Great! I'm not finished, but this is what I'm thinking: the user should be auto joined, so some of the status data should be included in the initial invite, and then also sent as a message if the status changes. Also, we should try to abstract a little so that if more status channels are added it's easy to add this functionality. I haven't finished yet, nor have I tested it, and I think the dicts could be put in a better place, but this is where I'm thinking we should go with it. Your thoughts?
On your first point, the problem I discovered with including it in the initial slack invite is that the military status information might not be present when the slack invite is sent out.
Currently, a new user signs up with email / password / name / zip code. Then the back end at that point sends the initial slack invite and email confirmation.

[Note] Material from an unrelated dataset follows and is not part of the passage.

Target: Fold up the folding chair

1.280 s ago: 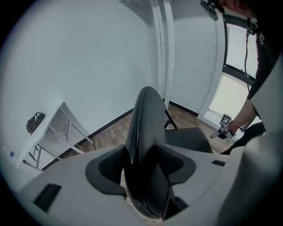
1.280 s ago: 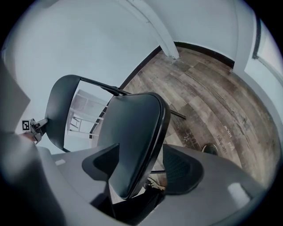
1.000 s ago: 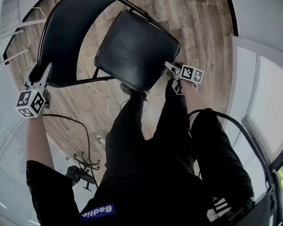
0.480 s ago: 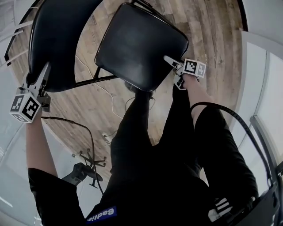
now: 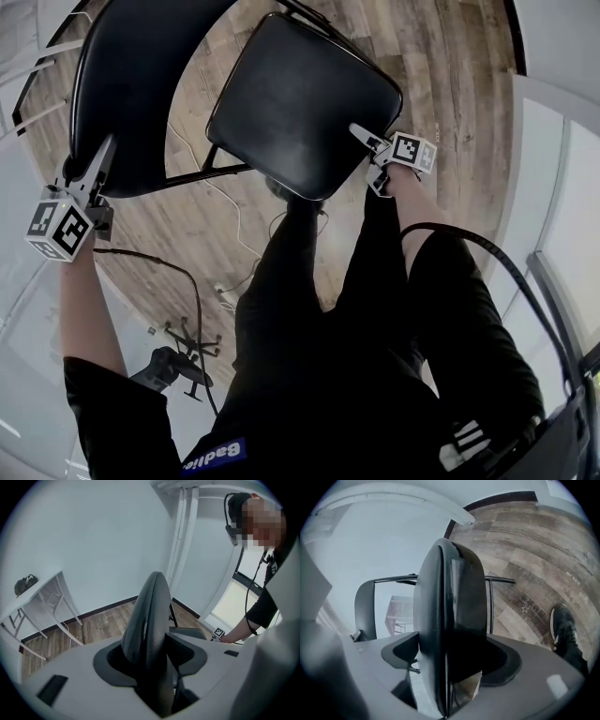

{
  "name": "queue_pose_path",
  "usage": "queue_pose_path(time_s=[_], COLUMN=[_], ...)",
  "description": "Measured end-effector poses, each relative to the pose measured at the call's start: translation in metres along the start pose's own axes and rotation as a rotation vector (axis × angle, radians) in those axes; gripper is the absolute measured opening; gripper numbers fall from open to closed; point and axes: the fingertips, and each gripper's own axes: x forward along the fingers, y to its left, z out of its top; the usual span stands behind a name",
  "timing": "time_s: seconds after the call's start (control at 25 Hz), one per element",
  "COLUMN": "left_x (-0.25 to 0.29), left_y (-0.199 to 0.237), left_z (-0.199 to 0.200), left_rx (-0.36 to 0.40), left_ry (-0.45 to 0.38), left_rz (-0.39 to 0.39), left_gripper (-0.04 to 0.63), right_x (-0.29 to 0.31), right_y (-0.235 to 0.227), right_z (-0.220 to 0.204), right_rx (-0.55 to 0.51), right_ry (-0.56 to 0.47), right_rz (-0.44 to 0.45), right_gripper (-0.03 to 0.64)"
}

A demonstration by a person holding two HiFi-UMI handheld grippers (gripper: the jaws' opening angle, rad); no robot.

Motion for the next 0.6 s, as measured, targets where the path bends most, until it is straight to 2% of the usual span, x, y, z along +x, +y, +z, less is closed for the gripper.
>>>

Then the new user can login, join the slack, confirm their e-mail, and can update their profile with status. All of those things can be done independently. So they could update their profile first and not have a slack id, or join slack but not have annotated their status. So if you wanted it to be on initial invite, you'd have to change the front end as well perhaps by including military status in the initial form. But for a first pass, it probably isn't necessary.

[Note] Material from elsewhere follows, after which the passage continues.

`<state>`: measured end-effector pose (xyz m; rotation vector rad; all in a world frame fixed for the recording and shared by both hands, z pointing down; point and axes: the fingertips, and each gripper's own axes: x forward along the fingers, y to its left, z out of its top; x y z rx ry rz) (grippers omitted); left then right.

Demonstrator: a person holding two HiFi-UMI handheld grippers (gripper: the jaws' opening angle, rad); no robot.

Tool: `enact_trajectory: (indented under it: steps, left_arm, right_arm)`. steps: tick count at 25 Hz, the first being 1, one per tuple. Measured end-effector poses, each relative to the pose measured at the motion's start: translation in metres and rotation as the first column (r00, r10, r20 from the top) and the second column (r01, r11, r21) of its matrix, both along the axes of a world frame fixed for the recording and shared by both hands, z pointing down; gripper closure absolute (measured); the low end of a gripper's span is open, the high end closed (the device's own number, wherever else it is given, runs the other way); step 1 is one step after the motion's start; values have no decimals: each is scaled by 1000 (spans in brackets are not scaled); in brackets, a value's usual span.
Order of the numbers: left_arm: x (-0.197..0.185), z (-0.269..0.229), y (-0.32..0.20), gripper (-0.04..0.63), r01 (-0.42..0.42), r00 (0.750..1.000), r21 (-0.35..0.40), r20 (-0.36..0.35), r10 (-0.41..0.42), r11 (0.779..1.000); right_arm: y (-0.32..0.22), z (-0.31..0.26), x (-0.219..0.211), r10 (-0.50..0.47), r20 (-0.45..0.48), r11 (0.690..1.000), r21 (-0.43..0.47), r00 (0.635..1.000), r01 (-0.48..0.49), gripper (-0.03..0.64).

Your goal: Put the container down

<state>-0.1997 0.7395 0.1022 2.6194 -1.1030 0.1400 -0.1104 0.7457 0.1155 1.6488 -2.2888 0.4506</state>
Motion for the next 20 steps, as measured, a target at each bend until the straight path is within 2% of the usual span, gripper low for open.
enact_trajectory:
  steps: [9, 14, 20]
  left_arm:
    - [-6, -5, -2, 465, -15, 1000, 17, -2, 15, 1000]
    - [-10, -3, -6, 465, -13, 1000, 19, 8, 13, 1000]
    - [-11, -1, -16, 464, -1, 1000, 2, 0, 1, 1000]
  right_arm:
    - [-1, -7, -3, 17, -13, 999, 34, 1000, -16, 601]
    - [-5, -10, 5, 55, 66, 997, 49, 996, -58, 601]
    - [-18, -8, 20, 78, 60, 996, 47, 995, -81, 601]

If we use the channels.invite to use the pybot to invite them to the channel in place of where you have your commit then whenever they get around to both updating their military status and joining the slack the new user would maybe get a special message and an invite.
On your second point, an abstraction of all the functions that should be performed when a new user joins is a good idea.
However, all that needs a few tests in the pybot code to confirm those abstractions work as intended before we do any pull requests. It would also be nice to try it out with slack in the loop before a PR, but I don't have much experience in that area. Maybe I'll ping the slack channel later in oc-python-projects to see how they normally test new pybot features. I saw a pybot channel for that purpose, so I'm guessing that is how.
I see. Well I bet we could get the background task to wait about a minute before sending the invite, and then we could check status. I bet 99% of people keep going, filling out their status, and never changing it, and also don't care if their email comes immediately after signup or a minute after signup, so it would be cool it we could just wait a minute to catch them. Once again I have to wait until weekend to implement this, but I bet we can ge something smooth and elegant going here.
Cool. Yeah, delaying the task would probably catch most. Using updates would catch the rest.
Let me know if you want any help with implementation or tests after this weekend. Likely won’t be able to touch it this weekend but will have time Monday.
@mdaizovi Hi mic, did you get a chance to work on this over the weekend? Let me know if you want any help.
Yeah kinda. I really want to watch the signup flow go but each of the readmes only describe that repo, I haven't seen one that describes getting a full working local dev env set up. I forked and cloned all 3 of the main repos and kind of had one going with just a local virtual environment, but when I tried to run front end and back end and create a user as if in production, I'm getting a lot of errors (sentry, KeyError: 'SLACK_TOKEN'
, etc...) I bet I wouldn't get if I set up docker or whatever it is I'm properly supposed to do. Do you know if this document exists, or do I need to just figure it out?
It looks like they have a test slack. https://github.com/OperationCode/operationcode-pybot/issues/69
We can get a test token either via that or create another slack test channel. Probably best to get a recommendation from someone that owns the process on oc-python-projects channel.
As a user, I want to autojoin a Slack channel corresponding to my military status (milspouse / active duty), so that I have a new user experience tailored to my current life situation.